Thursday, January 16, 2020

Books: A Look At VP Mike Pence In "Piety & Power"





Piety & Power: Mike Pence and the Taking of the White House 
By Tom LoBianco
Dey St, an imprint of William Morrow; hardcover; $26.99

Tom LoBianco has a perspective on Vice President Mike Pence that few possess, as he has covered from the Indiana statehouse to the present day in the Trump White House for the Associated Press, CNN, and the Indianapolis Star.


Drawing on years of research and over a hundred exclusive interviews with those closest to the vice president, as well as his deep ties within the Beltway and Indiana state politics, LoBianco has created the definitive biography of Mike Pence with a twist.

Piety & Power is set in the future, with President Pence taking office after Donald Trump has completed his two terms. This exercise is an attempt to show the real Mike Pence, a man whose understated style masks his ambition, as well as his political skills, and LoBianco succeeds. 

There is a look at Pence's rise in Midwestern politics, his somewhat strained relationship with President Trump, his continued financial woes, his repressed anger, and his deep-rooted faith - in his country, in God, and ultimately himself.

LoBianco follows Pence from his evangelical conversion in college to his failed career as a young lawyer to his thwarted attempts at politics until he hitched his wagon to far-right extremism, becoming the face in Congress for faith-based policy and Tea Party rhetoric.

There also is a look at someone who is under the radar, but whom the Vice President relies on, his wife Karen. She gives Pence's life meaning, but their relationship also serves as a lightning rod to those in his orbit. Anyone who wants to curry favor with Mike Pence knows that Karen is the path to him, and LoBianco provides many examples of how she has proven to be the driver of Mike's policies, decisions, and behaviors.

LoBianco writes of Pence's rise through the political ranks, "In his first two runs for Congress, he was a standard-issue Republican candidate - not taking sides in the split between conservatives and the establishment of the party. In the '90s he became a full-throated conservative and changed into a declawed version of Rush Limbaugh. In Congress, a decade later, he became a leader of the hard Right, a blend of Christian Right conservative and Tea Partiers that one broadcaster dubbed 'teavangelical.' But he dropped that image with breakneck speed in 2011 to run for governor of Indiana, this time becoming a conservative technocrat in the mold of Indiana's popular governor, Mitch Daniels. That's nothing new for any politician, of course (think John Kerry's flip-flopping, Hillary Clinton's transformation from an accented Arkansas political wife to nonaccented secretary of state and presidential candidate).

No, the interesting part about Pence's shape-shifting was the lag time - he never led the wave, he always caught it after it was cresting. That was never clearer than in April 2016, when the tsunami of Trump was about to break, washing away Reagan's Republican Party and the hopes of conservatives who had spent decades building the GOP into an ideological force. Pence couldn't decide between his past, represented by movement conservative Ted Cruz, and his future, represented by ragtag nationalist Donald Trump - so he picked both. And shortly after the wave broke, with Trump's victory in the Indiana primary a few days later, Pence was on his way to his latest evolution at Trump's side.

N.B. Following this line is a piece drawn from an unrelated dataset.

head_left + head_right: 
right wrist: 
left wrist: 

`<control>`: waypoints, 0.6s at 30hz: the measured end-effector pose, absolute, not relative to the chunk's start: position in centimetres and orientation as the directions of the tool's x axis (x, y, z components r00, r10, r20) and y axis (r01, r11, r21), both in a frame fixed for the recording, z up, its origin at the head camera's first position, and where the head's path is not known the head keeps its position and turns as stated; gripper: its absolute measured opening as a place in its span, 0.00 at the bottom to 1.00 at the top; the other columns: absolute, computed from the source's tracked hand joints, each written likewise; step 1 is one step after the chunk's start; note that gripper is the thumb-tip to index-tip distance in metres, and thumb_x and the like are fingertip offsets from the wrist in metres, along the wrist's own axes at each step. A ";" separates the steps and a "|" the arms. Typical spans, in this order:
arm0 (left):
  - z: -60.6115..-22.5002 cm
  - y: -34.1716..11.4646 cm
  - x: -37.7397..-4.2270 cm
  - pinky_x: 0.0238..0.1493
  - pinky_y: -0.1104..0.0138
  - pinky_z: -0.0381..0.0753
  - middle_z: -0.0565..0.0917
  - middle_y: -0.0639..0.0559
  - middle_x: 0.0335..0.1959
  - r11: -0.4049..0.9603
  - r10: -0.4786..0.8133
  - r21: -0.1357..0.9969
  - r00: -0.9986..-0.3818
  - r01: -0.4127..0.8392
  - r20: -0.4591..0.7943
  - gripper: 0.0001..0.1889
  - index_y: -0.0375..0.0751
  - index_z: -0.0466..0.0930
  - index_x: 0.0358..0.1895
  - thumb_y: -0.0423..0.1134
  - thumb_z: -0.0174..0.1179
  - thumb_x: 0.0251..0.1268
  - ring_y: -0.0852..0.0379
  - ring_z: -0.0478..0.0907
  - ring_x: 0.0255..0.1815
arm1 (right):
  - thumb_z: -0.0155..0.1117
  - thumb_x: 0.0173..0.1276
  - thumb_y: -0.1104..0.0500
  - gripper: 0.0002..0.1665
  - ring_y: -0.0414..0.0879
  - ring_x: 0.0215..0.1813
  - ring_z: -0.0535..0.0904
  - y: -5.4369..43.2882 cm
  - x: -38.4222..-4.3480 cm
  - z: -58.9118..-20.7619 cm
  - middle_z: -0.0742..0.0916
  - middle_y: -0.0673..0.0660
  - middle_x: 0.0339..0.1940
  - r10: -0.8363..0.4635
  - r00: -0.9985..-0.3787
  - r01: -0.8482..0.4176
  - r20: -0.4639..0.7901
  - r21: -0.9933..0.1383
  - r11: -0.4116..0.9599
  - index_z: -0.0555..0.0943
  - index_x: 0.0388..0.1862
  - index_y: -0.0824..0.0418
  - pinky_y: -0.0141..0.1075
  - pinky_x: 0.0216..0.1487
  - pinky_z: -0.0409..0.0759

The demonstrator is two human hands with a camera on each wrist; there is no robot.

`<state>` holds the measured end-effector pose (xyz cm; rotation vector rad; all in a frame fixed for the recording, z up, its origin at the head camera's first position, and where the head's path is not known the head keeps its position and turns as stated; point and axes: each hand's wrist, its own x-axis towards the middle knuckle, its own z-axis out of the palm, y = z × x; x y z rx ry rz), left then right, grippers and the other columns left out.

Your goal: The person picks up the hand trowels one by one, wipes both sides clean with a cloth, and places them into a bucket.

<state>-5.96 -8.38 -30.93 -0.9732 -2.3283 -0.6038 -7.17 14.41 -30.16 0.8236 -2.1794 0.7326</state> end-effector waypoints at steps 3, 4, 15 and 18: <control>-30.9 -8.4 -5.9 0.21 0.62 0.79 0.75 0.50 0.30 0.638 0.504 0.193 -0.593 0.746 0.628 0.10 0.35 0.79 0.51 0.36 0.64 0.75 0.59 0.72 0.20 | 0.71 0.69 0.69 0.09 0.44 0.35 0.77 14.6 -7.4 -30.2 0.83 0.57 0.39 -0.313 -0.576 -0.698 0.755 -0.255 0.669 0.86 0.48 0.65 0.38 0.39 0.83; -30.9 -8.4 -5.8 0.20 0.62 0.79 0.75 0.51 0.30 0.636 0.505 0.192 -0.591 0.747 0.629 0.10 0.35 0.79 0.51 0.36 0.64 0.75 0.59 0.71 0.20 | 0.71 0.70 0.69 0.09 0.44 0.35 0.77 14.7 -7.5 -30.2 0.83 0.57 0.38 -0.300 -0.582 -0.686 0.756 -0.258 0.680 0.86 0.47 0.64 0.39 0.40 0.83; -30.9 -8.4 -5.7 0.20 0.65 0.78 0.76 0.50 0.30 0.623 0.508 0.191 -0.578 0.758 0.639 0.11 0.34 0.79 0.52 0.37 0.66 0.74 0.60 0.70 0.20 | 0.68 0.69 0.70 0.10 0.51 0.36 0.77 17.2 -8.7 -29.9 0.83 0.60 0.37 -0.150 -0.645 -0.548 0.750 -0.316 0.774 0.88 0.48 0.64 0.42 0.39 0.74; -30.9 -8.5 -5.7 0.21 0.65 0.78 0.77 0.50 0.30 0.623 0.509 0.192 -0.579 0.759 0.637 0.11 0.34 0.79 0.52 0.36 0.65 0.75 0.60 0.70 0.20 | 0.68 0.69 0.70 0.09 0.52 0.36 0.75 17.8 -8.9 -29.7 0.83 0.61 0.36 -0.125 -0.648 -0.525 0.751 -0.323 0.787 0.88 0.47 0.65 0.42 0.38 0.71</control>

In a normal administration, there probably wouldn't be any need for a biography of the sitting vice president. Interest in the last Hoosier to become vice president, Dan Quayle, seemed to start with a grievous spelling error and end with a cultural skewering on Murphy Brown. And Pence is nothing close to the shadow presidency of Dick Cheney. But since the inauguration, Mike Pence has seemed seconds from taking the throne. The FBI began investigating the president's campaign in July of 2016 for possible collusion with Russia to win the election. Trump's personal lawyer, Michael Cohen, flipped against him in August 2018 in exchange for leniency in court. And the special counsel investigating Trump and his campaign had convinced almost a half-dozen Trump aides to testify in his sprawling investigation. The peril to Trump from multiple federal investigations likely matches his own threat to himself: his steady diet of Filet-O-Fish sandwiches, chocolate milkshakes, cable news, and Twitter.

The lag time in Pence's identity changes led many throughout his career to question not just who he was, but where his loyalties lay. Not least of whom was President Trump himself. After Democrats won the House in 2018, Trump began asking aides and confidants whether he could trust - and whether he should keep him on the ticket in 2020. Trump denied this publicly, but Pence and he had never developed a close relationship.

The Democrats had overtaken the House, heightening the threat of impeachment. As Democrats made their political calculations, one question was inescapable: If they got rid of Trump, who would they be getting instead?"

Piety & Power is a very enlightening read about one of the more compelling, if often overlooked, members of the Trump administration.